→ ACTION ITEM
Without the pictures, can you quote each line below exactly?
---
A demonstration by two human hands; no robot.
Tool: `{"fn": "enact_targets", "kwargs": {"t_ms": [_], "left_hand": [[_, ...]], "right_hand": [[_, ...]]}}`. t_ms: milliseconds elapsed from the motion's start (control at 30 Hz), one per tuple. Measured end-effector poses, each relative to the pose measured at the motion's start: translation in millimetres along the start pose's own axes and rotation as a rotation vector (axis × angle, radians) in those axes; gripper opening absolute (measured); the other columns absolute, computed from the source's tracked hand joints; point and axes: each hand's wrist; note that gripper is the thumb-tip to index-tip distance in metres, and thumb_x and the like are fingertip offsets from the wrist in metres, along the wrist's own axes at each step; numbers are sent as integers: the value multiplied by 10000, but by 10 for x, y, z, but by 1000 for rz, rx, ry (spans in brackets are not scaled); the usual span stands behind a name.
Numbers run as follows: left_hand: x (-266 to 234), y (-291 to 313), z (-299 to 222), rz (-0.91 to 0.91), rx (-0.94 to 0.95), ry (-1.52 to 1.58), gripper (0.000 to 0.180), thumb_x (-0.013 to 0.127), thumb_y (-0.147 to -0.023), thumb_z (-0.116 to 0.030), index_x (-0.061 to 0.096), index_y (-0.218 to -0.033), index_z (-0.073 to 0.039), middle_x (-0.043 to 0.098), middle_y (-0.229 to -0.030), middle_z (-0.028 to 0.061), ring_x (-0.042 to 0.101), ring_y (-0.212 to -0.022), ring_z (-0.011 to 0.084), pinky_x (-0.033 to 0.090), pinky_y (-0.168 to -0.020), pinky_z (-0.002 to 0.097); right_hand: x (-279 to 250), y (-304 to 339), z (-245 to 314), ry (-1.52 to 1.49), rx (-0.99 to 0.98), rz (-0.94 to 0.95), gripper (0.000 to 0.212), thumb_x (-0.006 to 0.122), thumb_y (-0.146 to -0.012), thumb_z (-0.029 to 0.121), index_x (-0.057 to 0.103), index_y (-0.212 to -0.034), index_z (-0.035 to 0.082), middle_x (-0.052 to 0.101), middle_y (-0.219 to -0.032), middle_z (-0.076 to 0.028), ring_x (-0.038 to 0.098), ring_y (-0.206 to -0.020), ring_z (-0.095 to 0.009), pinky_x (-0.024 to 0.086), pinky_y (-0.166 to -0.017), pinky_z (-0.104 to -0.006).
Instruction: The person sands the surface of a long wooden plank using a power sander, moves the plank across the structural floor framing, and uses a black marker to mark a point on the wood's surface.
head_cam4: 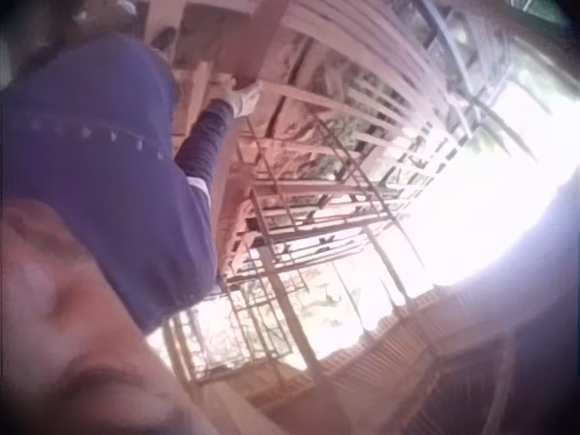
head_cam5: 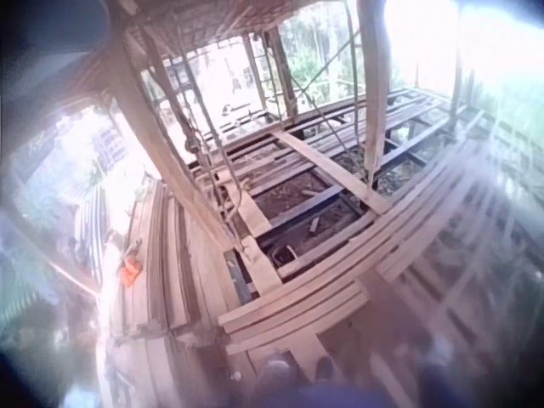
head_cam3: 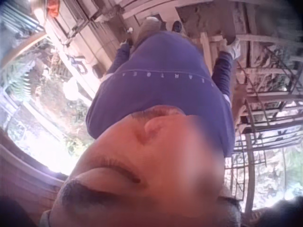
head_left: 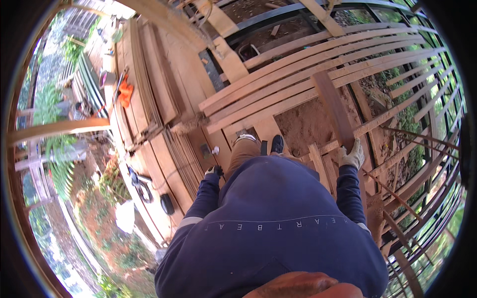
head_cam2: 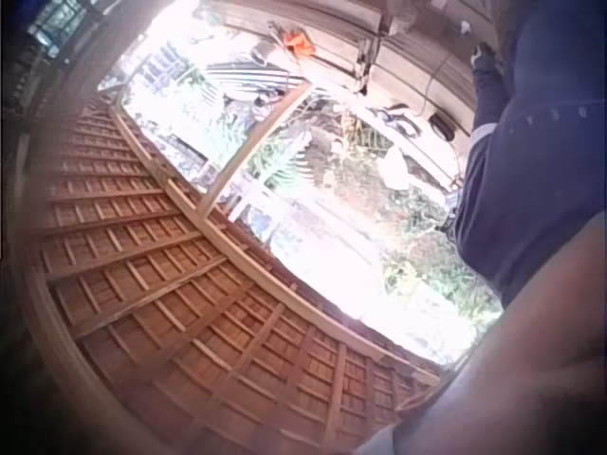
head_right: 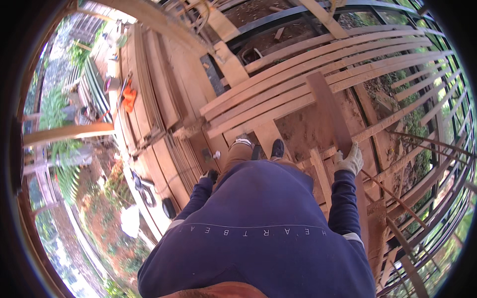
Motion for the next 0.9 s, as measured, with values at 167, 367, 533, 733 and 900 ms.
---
→ EXERCISE OUTPUT
A demonstration by two human hands; no robot.
Tool: `{"fn": "enact_targets", "kwargs": {"t_ms": [_], "left_hand": [[_, ...]], "right_hand": [[_, ...]]}}`. t_ms: milliseconds elapsed from the motion's start (control at 30 Hz), one per tuple. Measured end-effector poses, each relative to the pose measured at the motion's start: translation in millimetres along the start pose's own axes and rotation as a rotation vector (axis × angle, radians) in those axes; gripper opening absolute (measured); the other columns absolute, computed from the source's tracked hand joints; point and axes: each hand's wrist; note that gripper is the thumb-tip to index-tip distance in metres, and thumb_x and the like are fingertip offsets from the wrist in metres, along the wrist's own axes at each step; numbers are sent as integers: the value multiplied by 10000, but by 10 for x, y, z, but by 1000 for rz, rx, ry (spans in brackets are not scaled); the usual span stands behind a name.
Numbers run as follows: left_hand: x (-266 to 234), y (-291 to 313), z (-299 to 222), rz (-0.91 to 0.91), rx (-0.94 to 0.95), ry (-1.52 to 1.58), gripper (0.000 to 0.180), thumb_x (-0.013 to 0.127), thumb_y (-0.147 to -0.023), thumb_z (-0.116 to 0.030), index_x (-0.061 to 0.096), index_y (-0.218 to -0.033), index_z (-0.073 to 0.039), middle_x (-0.043 to 0.098), middle_y (-0.229 to -0.030), middle_z (-0.028 to 0.061), ring_x (-0.042 to 0.101), ring_y (-0.212 to -0.022), ring_z (-0.011 to 0.084), pinky_x (-0.033 to 0.090), pinky_y (-0.168 to -0.020), pinky_z (-0.002 to 0.097); right_hand: x (-279 to 250), y (-304 to 339), z (-245 to 314), ry (-1.52 to 1.49), rx (-0.99 to 0.98), rz (-0.94 to 0.95), gripper (0.000 to 0.212), thumb_x (-0.006 to 0.122), thumb_y (-0.146 to -0.012), thumb_z (-0.029 to 0.121), index_x (-0.057 to 0.103), index_y (-0.212 to -0.034), index_z (-0.035 to 0.082), middle_x (-0.052 to 0.101), middle_y (-0.219 to -0.032), middle_z (-0.076 to 0.028), ring_x (-0.038 to 0.098), ring_y (-0.206 to -0.020), ring_z (-0.095 to 0.009), pinky_x (-0.024 to 0.086), pinky_y (-0.166 to -0.017), pinky_z (-0.104 to -0.006).
Instruction: The person sands the surface of a long wooden plank using a power sander, moves the plank across the structural floor framing, and uses a black marker to mark a point on the wood's surface.
head_cam4: 
head_cam5: 
head_cam3: 
head_left: 
head_cam2: 
head_right: 
Motion for the next 0.9 s, as measured, with values at 167, 367, 533, 733 and 900 ms.

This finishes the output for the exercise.